- **RECORDS PROVIDED**:
* * *
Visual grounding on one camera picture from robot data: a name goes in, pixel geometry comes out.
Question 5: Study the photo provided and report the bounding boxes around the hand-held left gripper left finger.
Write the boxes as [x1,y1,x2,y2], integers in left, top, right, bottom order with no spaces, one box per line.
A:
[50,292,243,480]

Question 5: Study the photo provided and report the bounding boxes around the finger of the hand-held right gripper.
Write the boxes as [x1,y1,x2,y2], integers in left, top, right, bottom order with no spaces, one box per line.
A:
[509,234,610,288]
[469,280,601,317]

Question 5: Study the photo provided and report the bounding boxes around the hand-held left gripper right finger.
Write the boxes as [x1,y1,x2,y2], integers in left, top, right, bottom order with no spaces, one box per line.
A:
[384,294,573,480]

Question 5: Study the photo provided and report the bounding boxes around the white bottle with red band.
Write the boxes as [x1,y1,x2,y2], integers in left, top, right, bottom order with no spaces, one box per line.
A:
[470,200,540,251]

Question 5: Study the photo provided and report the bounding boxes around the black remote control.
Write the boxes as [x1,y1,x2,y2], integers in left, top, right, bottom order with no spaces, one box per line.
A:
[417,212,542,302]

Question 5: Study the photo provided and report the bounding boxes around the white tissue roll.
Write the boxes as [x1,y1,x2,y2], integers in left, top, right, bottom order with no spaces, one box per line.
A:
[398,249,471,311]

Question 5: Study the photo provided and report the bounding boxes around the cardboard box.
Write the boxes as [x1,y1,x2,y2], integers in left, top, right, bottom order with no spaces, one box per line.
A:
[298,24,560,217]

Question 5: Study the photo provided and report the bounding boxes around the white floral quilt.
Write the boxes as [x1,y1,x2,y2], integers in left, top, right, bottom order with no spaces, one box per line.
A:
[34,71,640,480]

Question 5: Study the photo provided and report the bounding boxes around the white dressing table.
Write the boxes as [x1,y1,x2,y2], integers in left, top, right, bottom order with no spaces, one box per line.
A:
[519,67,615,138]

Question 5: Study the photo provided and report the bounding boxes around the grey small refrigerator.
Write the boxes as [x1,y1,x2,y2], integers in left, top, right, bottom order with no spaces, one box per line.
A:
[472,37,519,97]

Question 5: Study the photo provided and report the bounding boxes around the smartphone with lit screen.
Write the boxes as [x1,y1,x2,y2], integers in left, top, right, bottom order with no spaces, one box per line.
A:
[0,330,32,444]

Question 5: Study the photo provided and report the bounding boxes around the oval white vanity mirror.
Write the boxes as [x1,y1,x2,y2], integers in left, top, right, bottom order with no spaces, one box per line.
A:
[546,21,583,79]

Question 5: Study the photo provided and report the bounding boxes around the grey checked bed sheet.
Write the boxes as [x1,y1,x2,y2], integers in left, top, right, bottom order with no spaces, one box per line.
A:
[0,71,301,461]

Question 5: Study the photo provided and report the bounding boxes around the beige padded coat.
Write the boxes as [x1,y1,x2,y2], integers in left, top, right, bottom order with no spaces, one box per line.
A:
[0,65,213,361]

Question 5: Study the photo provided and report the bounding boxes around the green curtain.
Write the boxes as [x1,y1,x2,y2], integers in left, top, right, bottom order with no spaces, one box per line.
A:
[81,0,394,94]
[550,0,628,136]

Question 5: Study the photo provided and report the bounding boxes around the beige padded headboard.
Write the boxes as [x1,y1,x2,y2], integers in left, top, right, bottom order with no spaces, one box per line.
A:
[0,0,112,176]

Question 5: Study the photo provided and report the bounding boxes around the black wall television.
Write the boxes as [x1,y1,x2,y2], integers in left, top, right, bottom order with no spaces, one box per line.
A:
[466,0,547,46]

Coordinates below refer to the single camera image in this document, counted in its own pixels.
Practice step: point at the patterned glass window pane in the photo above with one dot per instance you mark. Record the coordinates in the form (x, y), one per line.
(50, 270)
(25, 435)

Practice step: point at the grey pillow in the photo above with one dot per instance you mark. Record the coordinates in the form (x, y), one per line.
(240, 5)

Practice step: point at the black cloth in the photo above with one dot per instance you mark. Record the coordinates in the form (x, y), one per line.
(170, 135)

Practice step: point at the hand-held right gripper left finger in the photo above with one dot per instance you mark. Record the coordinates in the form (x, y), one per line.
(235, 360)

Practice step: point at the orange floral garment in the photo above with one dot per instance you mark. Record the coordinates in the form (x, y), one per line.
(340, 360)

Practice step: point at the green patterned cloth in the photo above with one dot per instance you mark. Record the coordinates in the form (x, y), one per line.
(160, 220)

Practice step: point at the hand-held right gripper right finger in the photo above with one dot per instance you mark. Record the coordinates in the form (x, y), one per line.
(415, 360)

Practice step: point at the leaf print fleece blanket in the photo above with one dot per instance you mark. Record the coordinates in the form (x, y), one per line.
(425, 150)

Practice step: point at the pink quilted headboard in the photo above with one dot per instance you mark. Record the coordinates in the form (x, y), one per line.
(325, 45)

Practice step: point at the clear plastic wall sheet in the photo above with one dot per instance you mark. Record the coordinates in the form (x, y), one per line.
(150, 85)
* * *
- **WHAT YOU SHOULD DO**:
Your answer should consist of all lines above that include the string "beige".

- **TASK OUTPUT**:
Question 5: Study the photo provided and report the bounding boxes around the beige padded coat.
Question 5: Study the photo provided and report the bounding boxes around the beige padded headboard.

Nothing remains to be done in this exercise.